Step-by-step explanation:
NEED OF INCREASE IN THE MINIMUM WAGE PER HOUR IS BASICALLY FOR :
- Most skilled workers— which are widely considered middle-class jobs are struggling today to get by with less than $15 an hour and gaining from a minimum wage of $15.
- A 35-year-old woman with certain high-school courses, who is fully active, would benefit from a minimum wage of $15.
- The advantages of gradually reducing the minimum wage by $15 by 2024 are broad, raising wages for the tens of million workers and reversing increasing inequality in terms of pay for decades.
Raise in the minimum wage because,
- Grading the national minimum wage to 15 dollars by 2024 would increase the pay of nearly 40 million workers, representing 26.6% of U.S. staff.
- Affected workers who work every year earn 3000 dollars per year extra— enough to make an enormous difference in the lives of an early teacher, accountant, or fast-food workers who are unable to get to 20,000 dollars per year today.
- The minimum wage in America would be risen to $15 by 2024 for 2/3 (67.3 percent) of the working poor of America.
- A $15 minimum wage will start reversing the increasing pay gap between low-paid and middle class decades. Growing disparity between women at the middle and the bottom of the wage distribution since 1979 reflects, for example, the inability to increase the minimum wage sufficiently since 1979.4 .
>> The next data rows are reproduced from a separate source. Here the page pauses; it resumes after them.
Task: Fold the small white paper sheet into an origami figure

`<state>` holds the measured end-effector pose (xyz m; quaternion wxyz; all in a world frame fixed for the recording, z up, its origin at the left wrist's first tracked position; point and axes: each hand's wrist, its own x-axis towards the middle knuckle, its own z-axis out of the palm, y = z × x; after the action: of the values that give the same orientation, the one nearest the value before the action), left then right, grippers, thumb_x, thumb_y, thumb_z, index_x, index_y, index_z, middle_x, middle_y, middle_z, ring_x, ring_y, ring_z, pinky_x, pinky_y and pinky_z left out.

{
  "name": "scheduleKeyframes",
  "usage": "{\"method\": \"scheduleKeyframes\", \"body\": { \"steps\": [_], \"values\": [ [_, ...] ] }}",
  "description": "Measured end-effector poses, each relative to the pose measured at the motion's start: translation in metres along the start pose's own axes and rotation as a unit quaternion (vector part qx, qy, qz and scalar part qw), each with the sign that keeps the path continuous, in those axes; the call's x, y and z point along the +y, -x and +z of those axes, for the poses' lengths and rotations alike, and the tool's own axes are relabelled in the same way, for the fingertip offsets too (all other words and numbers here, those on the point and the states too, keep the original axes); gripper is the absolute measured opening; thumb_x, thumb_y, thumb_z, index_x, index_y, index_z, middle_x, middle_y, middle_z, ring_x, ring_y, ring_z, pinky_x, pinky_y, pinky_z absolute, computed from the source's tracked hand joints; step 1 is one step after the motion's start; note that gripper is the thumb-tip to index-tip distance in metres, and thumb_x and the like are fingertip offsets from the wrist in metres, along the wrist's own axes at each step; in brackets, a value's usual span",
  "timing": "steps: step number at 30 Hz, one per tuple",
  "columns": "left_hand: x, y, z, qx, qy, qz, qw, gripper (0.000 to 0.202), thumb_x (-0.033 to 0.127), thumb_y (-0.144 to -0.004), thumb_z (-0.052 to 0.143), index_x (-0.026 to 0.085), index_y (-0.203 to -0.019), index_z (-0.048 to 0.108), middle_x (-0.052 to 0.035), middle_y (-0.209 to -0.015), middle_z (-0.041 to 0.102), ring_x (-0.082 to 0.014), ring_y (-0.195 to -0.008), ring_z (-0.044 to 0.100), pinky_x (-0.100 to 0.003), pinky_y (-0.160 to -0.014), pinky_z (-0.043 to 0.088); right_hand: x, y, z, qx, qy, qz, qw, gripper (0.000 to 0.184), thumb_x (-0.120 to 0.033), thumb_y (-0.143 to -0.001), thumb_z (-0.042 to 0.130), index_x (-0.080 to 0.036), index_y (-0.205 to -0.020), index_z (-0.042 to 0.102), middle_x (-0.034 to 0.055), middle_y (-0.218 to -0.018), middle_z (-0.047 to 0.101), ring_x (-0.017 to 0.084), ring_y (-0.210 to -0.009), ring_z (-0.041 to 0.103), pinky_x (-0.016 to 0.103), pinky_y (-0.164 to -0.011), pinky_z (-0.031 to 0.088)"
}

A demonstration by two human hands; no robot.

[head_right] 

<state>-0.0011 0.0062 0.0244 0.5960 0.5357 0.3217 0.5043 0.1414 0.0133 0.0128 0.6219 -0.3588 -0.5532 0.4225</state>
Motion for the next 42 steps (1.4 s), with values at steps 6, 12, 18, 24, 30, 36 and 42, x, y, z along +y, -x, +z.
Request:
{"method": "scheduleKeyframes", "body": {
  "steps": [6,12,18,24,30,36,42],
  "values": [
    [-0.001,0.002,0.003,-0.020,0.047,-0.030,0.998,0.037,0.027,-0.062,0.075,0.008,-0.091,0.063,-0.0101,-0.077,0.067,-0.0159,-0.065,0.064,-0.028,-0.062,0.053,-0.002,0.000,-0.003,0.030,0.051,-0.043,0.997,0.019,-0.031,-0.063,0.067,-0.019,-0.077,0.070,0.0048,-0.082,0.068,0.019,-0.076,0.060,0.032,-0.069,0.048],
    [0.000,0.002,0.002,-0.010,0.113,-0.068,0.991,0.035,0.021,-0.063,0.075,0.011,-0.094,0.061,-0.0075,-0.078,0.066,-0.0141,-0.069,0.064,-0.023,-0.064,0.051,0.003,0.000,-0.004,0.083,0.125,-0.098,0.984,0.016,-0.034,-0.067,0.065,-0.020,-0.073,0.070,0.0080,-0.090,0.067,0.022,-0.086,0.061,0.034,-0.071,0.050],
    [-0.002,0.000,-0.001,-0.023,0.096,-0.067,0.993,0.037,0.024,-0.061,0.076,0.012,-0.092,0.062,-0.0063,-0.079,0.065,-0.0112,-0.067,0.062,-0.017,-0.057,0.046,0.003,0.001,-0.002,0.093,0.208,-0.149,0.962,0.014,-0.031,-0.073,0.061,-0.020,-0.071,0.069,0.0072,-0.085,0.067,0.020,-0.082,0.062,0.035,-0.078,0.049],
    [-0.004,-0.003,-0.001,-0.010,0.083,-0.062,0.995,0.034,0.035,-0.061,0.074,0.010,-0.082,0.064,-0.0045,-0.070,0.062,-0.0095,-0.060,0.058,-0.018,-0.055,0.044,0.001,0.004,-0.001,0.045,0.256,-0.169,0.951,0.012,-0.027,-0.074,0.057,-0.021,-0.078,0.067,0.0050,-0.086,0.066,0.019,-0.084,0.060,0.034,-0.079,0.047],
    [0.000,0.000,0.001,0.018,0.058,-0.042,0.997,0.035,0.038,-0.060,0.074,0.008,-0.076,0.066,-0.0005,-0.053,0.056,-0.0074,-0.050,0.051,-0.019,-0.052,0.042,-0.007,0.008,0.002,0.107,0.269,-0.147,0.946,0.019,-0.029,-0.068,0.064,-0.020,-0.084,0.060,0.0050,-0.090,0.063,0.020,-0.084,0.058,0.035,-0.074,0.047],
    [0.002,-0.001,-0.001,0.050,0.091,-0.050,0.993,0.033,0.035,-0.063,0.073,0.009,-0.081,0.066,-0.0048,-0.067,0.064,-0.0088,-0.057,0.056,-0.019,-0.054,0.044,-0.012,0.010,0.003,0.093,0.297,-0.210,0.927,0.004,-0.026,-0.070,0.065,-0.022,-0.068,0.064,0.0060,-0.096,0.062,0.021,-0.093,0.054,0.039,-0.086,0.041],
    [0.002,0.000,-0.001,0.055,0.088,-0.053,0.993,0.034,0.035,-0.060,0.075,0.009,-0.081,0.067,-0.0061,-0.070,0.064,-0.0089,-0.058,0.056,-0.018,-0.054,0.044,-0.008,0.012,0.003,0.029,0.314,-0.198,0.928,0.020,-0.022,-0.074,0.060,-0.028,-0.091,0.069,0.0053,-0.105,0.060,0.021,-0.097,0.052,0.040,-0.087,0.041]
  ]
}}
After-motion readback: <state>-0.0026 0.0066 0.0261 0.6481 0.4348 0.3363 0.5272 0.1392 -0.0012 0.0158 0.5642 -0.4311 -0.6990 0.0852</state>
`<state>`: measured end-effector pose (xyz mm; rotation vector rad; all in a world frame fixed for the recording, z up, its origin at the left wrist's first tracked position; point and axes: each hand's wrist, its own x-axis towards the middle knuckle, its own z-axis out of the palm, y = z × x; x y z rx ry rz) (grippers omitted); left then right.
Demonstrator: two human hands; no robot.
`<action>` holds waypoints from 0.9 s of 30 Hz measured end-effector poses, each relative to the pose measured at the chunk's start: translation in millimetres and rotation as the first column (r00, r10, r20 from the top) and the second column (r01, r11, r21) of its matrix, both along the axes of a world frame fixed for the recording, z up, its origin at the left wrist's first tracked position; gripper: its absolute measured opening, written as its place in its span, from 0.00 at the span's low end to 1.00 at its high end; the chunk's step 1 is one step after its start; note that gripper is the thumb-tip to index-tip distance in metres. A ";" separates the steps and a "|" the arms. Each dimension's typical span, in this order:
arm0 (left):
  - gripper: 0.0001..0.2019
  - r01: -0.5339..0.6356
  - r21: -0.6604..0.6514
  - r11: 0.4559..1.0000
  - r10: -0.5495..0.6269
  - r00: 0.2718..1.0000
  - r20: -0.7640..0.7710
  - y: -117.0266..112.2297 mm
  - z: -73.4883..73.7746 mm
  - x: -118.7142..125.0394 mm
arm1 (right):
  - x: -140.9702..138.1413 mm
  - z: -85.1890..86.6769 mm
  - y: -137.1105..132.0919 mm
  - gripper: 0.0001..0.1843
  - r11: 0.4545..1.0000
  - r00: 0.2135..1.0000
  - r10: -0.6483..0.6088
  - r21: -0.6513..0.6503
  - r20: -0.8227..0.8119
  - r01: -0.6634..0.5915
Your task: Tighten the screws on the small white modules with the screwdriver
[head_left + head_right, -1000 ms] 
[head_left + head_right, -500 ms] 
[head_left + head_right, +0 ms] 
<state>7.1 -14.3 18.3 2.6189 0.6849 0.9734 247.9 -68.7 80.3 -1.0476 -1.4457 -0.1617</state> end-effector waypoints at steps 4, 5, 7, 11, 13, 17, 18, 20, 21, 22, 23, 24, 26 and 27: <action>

- In 2024, a minimum salary of 15 dollars would provide employees with $120 billion in higher pay and help their neighborhoods too. As lower-paid workers spend a large proportion of the extra revenues, this wage injection will help boost the economy and stimulate increased business activity and growth in employment.
The principal benefit is that the country's economy as a whole will gradually grow. In all opportunities and in all changes, the country must rise together.